- Exercise objective -
Among the entries below, one line contains "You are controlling" and another contains "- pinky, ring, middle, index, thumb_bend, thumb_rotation". Transcribe those two lines and every line between them, exactly.

Extracted data entries:
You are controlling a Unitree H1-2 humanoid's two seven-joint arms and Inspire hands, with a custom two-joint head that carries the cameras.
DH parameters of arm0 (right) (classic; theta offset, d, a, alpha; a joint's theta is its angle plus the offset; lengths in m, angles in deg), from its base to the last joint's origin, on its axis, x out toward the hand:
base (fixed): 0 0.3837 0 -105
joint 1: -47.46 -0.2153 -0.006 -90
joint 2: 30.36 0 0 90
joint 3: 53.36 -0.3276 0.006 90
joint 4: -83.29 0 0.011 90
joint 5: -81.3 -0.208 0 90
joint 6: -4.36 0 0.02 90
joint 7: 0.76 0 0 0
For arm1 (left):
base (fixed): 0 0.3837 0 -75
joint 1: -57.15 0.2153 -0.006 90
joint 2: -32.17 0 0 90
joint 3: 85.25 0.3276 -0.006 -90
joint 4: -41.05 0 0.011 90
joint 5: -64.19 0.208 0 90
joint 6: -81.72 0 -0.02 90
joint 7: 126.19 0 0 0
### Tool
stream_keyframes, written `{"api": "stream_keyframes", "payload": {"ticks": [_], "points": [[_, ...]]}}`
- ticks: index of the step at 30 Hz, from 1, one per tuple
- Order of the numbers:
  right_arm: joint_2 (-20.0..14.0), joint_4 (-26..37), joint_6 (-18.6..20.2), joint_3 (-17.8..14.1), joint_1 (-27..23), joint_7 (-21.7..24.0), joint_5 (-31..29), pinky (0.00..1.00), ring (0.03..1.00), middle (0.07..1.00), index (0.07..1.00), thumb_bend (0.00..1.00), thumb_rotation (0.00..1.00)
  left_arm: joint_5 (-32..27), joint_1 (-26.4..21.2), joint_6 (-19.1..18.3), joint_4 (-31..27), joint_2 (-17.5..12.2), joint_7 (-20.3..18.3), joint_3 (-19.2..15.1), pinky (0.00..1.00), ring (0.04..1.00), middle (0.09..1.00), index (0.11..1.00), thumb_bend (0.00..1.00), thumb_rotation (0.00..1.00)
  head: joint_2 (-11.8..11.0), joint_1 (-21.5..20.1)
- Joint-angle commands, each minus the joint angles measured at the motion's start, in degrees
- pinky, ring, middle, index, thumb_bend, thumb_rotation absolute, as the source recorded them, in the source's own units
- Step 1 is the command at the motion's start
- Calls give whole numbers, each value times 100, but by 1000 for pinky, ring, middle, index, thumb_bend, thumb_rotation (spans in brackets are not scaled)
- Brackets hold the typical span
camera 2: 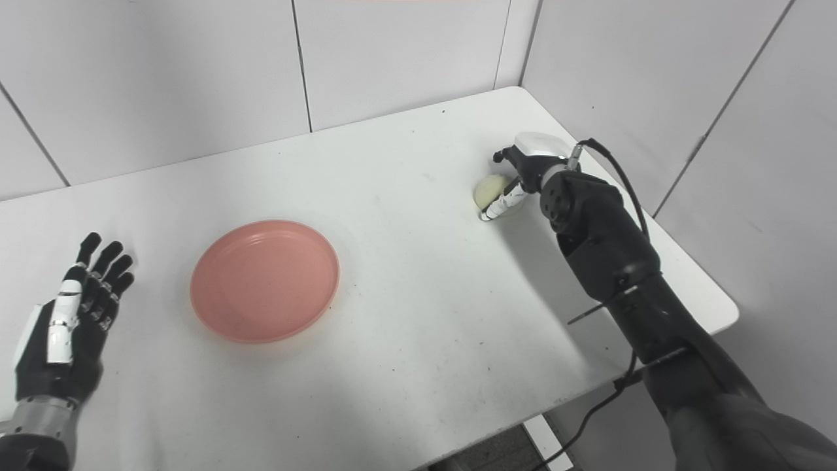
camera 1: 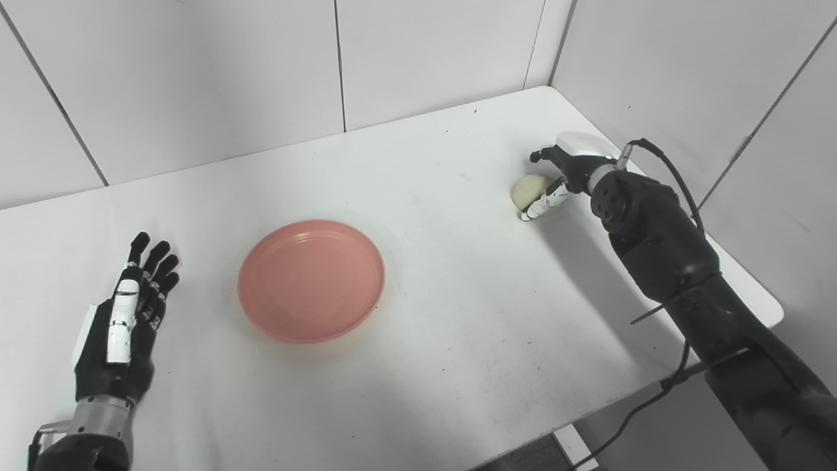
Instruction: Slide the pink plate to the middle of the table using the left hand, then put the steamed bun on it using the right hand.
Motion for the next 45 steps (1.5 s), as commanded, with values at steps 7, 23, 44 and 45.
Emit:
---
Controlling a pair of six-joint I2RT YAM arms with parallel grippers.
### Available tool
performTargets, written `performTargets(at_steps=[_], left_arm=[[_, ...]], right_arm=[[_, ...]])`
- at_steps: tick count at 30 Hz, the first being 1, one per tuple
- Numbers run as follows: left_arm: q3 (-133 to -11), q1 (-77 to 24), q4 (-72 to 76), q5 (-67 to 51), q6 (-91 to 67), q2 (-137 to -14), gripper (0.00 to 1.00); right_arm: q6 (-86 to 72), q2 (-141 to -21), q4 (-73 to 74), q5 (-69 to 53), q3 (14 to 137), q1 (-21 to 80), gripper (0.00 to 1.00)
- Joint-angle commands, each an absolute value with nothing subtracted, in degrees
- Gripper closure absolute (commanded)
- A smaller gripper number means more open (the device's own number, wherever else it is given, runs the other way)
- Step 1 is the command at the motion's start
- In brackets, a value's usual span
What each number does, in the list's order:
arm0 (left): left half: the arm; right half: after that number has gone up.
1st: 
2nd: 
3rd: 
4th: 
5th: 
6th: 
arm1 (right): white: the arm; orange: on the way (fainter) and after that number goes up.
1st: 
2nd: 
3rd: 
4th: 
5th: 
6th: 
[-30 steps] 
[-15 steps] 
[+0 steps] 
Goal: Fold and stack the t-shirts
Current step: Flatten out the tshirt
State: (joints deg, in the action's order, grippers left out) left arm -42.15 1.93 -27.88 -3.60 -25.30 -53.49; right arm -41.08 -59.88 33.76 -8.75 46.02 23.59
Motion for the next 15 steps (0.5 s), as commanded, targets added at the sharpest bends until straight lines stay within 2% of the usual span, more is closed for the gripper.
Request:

- Answer below -
You are controlling a Unitree H1-2 humanoid's two seven-joint arms and Inspire hands, with a custom two-joint head that carries the cameras.
DH parameters of arm0 (right) (classic; theta offset, d, a, alpha; a joint's theta is its angle plus the offset; lengths in m, angles in deg), from its base to the last joint's origin, on its axis, x out toward the hand:
base (fixed): 0 0.3837 0 -105
joint 1: -47.46 -0.2153 -0.006 -90
joint 2: 30.36 0 0 90
joint 3: 53.36 -0.3276 0.006 90
joint 4: -83.29 0 0.011 90
joint 5: -81.3 -0.208 0 90
joint 6: -4.36 0 0.02 90
joint 7: 0.76 0 0 0
For arm1 (left):
base (fixed): 0 0.3837 0 -75
joint 1: -57.15 0.2153 -0.006 90
joint 2: -32.17 0 0 90
joint 3: 85.25 0.3276 -0.006 -90
joint 4: -41.05 0 0.011 90
joint 5: -64.19 0.208 0 90
joint 6: -81.72 0 -0.02 90
joint 7: 126.19 0 0 0
### Tool
stream_keyframes, written `{"api": "stream_keyframes", "payload": {"ticks": [_], "points": [[_, ...]]}}`
- ticks: index of the step at 30 Hz, from 1, one per tuple
- Order of the numbers:
  right_arm: joint_2 (-20.0..14.0), joint_4 (-26..37), joint_6 (-18.6..20.2), joint_3 (-17.8..14.1), joint_1 (-27..23), joint_7 (-21.7..24.0), joint_5 (-31..29), pinky (0.00..1.00), ring (0.03..1.00), middle (0.07..1.00), index (0.07..1.00), thumb_bend (0.00..1.00), thumb_rotation (0.00..1.00)
  left_arm: joint_5 (-32..27), joint_1 (-26.4..21.2), joint_6 (-19.1..18.3), joint_4 (-31..27), joint_2 (-17.5..12.2), joint_7 (-20.3..18.3), joint_3 (-19.2..15.1), pinky (0.00..1.00), ring (0.04..1.00), middle (0.09..1.00), index (0.11..1.00), thumb_bend (0.00..1.00), thumb_rotation (0.00..1.00)
  head: joint_2 (-11.8..11.0), joint_1 (-21.5..20.1)
- Joint-angle commands, each minus the joint angles measured at the motion's start, in degrees
- pinky, ring, middle, index, thumb_bend, thumb_rotation absolute, as the source recorded them, in the source's own units

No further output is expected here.